This question was based on a clever method called the premortem. Here’s Gary Klein, the researcher who invented it:

If a project goes poorly, there will be a lessons-learned session that looks at what went wrong and why the project failed – like a medical postmortem. Why don’t we do that up front? Before a project starts, we should say, “We’re looking in a crystal ball, and this project has failed; it’s a fiasco. Now, everybody, take minutes and write down all the reasons why you think the project failed.”

Then everyone announces what they came up with – and they suggest solutions to the risks on the group’s collective list.

The premortem method is based on something psychologists call prospective hindsight – hindsight that comes from imagining that an event has already occurred. A landmark 1989 study showed that prospective hindsight boosts our ability to identify reasons why an outcome might occur. When research subjects used prospective hindsight, they came up with many more reasons – and those reasons tended to be more concrete and precise – than when they didn’t imagine the outcome. It’s a trick that makes hindsight work for us, not against us.

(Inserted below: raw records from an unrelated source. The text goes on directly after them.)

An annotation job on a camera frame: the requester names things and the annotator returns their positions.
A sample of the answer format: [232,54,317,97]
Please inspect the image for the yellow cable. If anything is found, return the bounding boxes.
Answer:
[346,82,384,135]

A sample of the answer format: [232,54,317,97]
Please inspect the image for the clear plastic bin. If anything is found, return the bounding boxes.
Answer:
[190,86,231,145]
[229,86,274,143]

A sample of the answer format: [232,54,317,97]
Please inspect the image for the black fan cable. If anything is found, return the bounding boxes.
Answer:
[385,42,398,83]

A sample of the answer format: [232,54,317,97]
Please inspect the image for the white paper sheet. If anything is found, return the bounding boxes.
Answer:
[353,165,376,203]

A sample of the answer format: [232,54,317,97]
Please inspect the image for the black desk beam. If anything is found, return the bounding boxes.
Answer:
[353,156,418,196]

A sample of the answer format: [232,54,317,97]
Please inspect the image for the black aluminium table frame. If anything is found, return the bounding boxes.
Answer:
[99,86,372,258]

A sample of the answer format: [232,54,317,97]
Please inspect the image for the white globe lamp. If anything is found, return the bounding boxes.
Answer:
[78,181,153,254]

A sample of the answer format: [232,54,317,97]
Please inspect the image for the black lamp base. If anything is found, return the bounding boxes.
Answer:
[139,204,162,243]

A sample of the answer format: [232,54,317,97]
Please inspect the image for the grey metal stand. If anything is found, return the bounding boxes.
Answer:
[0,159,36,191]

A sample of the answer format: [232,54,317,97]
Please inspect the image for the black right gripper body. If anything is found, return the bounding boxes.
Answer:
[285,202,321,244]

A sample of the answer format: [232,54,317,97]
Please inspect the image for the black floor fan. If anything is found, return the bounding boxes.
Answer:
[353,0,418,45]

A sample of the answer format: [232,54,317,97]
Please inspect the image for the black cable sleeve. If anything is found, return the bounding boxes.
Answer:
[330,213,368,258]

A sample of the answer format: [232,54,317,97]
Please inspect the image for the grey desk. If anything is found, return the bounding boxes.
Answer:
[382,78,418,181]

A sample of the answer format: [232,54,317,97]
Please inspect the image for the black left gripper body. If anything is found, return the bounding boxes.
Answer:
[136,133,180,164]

If an outcome is certain, we come up with more concrete explanations for it – and that’s the tendency the premortem exploits. It reframes how we think about causes, even if we just imagine the outcome. And the premortem also affects our motivation. “The logic is that instead of showing people that you are smart because you can come up with a good plan, you show you’re smart by thinking of insightful reasons this project might go south,” says Gary Klein. “The whole dynamic changes from trying to avoid anything that might disrupt harmony to trying to surface potential problems.”

Meltdown, p114-118

I’ve facilitated risk analysis workshops and found them to be useful in generating a bunch of diverse ideas about what might go wrong (whether that be for an individual story, a feature or even a whole release). The premortem idea could be used to drive these workshops slightly differently, by asking the participants to imagine that a bad outcome has already occurred and then coming up with ways that could have happened. This might result in the benefit of prospective hindsight as mentioned above. I think this is worth a try and will look for an opportunity to give it a go.

In conclusion

I really enjoyed reading “Meltdown” and it gave me plenty of food for thought from a testing perspective. I hope the few examples I’ve written about in this post are of interest to my testing audience!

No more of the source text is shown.